A look at the weekly chart shows excellent support around the 101.50 area and this seems to be the line in the sand for buyers, while the bulls will want to see a break of the 102.50 area.

As long as the Fed’s economic projections hold up (and it’s worth remembering they rarely do) then we should see USD/JPY hold this support level. In fact I would go as far as saying the Fed meeting has provided USD bulls with a much needed shot of confidence on the likely path around the longer-term direction.
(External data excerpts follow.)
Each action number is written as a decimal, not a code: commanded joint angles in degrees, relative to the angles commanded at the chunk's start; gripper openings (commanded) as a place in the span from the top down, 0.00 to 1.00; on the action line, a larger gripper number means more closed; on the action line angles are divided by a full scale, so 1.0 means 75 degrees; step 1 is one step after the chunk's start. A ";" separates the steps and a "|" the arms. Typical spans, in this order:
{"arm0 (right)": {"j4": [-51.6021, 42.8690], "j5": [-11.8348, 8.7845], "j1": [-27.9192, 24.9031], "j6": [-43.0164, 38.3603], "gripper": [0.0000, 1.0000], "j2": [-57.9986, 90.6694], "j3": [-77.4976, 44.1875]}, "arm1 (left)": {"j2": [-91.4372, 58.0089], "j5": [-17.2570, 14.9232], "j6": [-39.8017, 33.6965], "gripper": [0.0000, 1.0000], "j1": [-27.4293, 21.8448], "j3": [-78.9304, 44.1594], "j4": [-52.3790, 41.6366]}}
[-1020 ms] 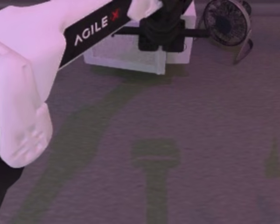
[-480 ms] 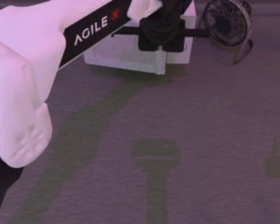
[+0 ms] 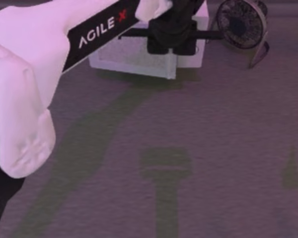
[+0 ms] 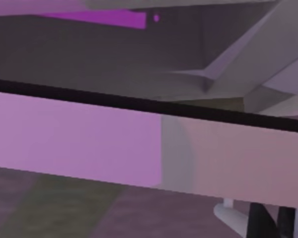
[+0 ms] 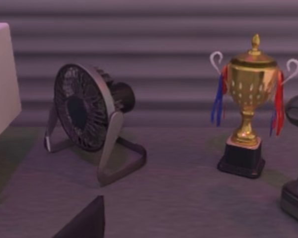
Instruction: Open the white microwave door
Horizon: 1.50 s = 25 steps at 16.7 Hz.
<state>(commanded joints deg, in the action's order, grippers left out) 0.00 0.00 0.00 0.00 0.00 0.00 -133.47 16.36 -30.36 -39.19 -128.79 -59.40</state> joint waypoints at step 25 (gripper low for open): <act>0.0000 0.0000 0.0000 0.0000 0.00 0.0000 0.0000 | 0.0938 -0.0350 0.0746 1.00 0.0056 0.1593 0.0851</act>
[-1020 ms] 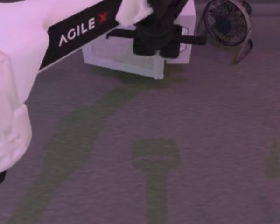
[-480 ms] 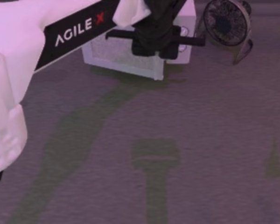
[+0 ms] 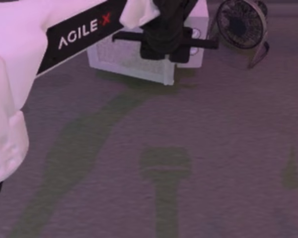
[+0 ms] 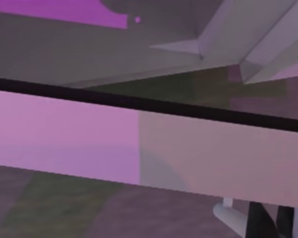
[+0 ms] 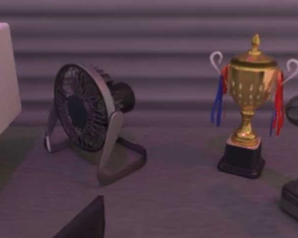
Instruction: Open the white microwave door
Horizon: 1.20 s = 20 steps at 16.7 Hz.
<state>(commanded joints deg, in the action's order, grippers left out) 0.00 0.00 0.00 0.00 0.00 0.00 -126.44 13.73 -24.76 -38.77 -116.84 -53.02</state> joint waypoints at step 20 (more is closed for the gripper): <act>0.0000 0.0000 0.0000 0.0000 0.00 0.0000 0.0000 | 0.0810 -0.0409 0.0803 1.00 0.0101 0.1296 0.0657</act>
<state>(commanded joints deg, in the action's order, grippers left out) 0.00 0.00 0.00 0.00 0.00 0.00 -120.36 10.67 -18.73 -38.01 -107.12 -48.09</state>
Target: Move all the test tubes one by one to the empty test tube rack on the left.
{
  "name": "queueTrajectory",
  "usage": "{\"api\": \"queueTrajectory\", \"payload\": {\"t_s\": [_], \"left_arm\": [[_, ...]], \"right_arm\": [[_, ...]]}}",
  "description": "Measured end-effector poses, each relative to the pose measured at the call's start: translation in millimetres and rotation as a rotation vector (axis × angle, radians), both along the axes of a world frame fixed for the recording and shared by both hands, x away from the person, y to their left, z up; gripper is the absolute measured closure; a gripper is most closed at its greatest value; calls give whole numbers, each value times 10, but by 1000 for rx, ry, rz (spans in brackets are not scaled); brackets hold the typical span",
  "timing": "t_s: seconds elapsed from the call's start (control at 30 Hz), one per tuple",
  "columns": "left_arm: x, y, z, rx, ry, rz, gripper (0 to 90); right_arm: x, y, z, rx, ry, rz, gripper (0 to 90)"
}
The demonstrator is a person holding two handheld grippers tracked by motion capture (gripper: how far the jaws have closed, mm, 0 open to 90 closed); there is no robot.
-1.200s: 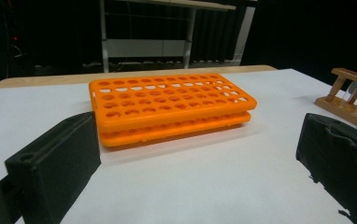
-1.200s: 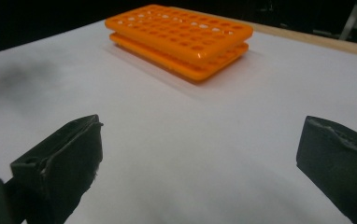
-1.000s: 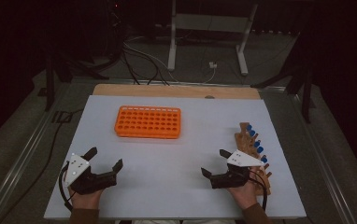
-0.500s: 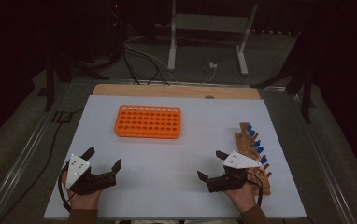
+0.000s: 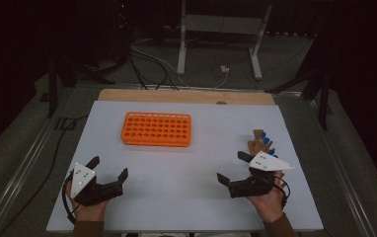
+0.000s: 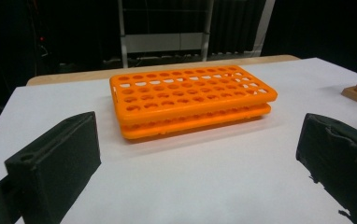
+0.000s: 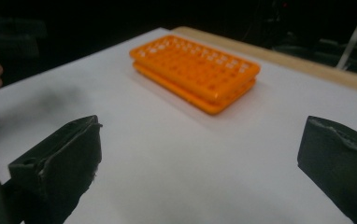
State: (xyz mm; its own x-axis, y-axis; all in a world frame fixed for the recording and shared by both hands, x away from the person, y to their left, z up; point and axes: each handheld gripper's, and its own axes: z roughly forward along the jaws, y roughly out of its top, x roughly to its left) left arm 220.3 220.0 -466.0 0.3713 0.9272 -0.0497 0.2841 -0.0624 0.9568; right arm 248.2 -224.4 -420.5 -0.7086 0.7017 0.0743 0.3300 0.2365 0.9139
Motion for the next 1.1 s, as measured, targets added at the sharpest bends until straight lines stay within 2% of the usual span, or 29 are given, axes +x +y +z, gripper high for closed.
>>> {"api": "queueTrajectory", "payload": {"t_s": [0.2, 0.4, 0.5, 0.67, 0.93, 1.1], "left_arm": [[7, 8, -8, -9, 1, 5, 7], [18, 21, -21, -17, 9, 9, 7], [24, 16, -26, -18, 13, 8, 7], [30, 14, -31, -20, 15, 8, 7], [32, 20, -38, -31, 18, 11, 7], [33, 19, -41, -33, 19, 10, 7]], "right_arm": [[-35, -210, 297, -8, -53, -44, 0], [26, -522, 391, -50, -83, -110, 0], [78, -676, 370, -83, -81, -145, 4], [76, -893, 294, -106, -56, -183, 46], [-4, -1055, 96, -141, -14, -210, 120], [-94, -1154, -37, -160, 14, -197, 269]]}}
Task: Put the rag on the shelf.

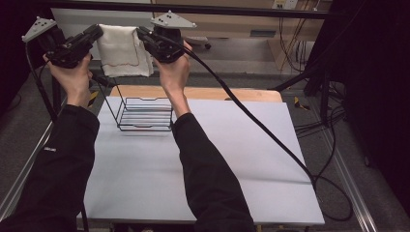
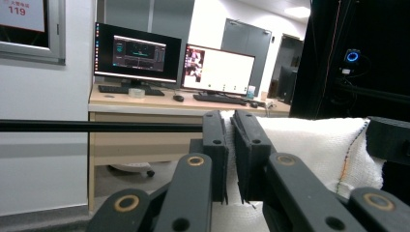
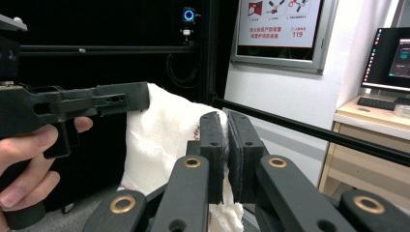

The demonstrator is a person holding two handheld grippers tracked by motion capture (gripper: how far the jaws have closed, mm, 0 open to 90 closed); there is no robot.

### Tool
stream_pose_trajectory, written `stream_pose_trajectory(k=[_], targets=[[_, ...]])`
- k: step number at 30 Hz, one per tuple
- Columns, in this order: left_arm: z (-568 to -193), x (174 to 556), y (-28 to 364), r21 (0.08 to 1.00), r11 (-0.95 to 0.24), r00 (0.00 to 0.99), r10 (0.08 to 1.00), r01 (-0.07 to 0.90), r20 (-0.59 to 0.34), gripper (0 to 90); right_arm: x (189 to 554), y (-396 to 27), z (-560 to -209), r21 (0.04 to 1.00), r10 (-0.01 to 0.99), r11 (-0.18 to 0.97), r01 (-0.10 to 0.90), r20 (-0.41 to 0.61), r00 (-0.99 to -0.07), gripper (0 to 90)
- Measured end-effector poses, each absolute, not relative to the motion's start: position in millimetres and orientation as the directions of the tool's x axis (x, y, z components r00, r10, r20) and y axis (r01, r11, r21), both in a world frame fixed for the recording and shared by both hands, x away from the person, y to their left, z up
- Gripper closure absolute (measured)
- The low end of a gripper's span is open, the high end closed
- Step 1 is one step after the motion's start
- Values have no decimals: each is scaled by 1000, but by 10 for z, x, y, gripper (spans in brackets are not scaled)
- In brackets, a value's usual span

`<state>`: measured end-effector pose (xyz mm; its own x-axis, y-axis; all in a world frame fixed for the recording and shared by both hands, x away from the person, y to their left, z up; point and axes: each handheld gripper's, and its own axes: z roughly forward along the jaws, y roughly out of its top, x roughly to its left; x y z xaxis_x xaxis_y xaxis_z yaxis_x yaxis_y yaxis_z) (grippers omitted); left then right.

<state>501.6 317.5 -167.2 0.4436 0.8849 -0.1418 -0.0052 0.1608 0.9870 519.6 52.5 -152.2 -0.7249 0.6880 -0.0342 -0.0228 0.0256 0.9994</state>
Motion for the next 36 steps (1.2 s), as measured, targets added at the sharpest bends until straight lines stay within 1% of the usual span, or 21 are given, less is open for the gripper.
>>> stream_pose_trajectory(k=[7, 17, 26, 36], targets=[[-1658, 5108, 3136, 991, 135, 423, 899, -10, -118, 834, 5279, 528, -1548, 999, 693, 28, -20, -34, -720, 859], [-1791, 5241, 3142, 993, 112, 409, 906, 27, -113, 835, 5422, 565, -1653, 998, 700, 60, 2, -41, -713, 858], [-1971, 5194, 3170, 993, 102, 430, 895, 58, -118, 833, 5375, 577, -1782, 995, 698, 100, 24, -53, -714, 858], [-2160, 5145, 3147, 992, 77, 448, 887, 99, -113, 832, 5321, 518, -1948, 990, 695, 124, 61, -42, -718, 858]])
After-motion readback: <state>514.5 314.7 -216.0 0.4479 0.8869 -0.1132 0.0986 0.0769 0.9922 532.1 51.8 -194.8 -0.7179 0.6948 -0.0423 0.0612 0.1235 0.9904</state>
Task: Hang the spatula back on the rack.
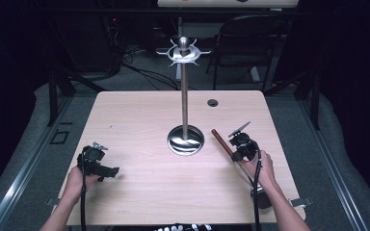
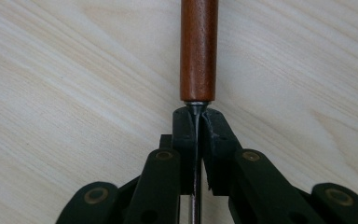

The key now for longer-term upside has to come from the BoJ. There are three main things that could be taken very positively by the market and subsequently cause the JPY to be sold off aggressively and the Nikkei to rally. The first will be an increase to its asset-purchase program, and I would hazard a guess this will come in June or July. There will also be a cut to corporate tax at some stage, while there has been talk that special economic zones could be targeted and we could see deregulation, which in turn could boost productivity.

All these factors suggest to me that USD/JPY could go higher through this year and while I was looking for a short-term move to the downside at the start of the week, in-line with the trend over the course of the year, I would not be surprised to see the pair close around the 108 to 110 region.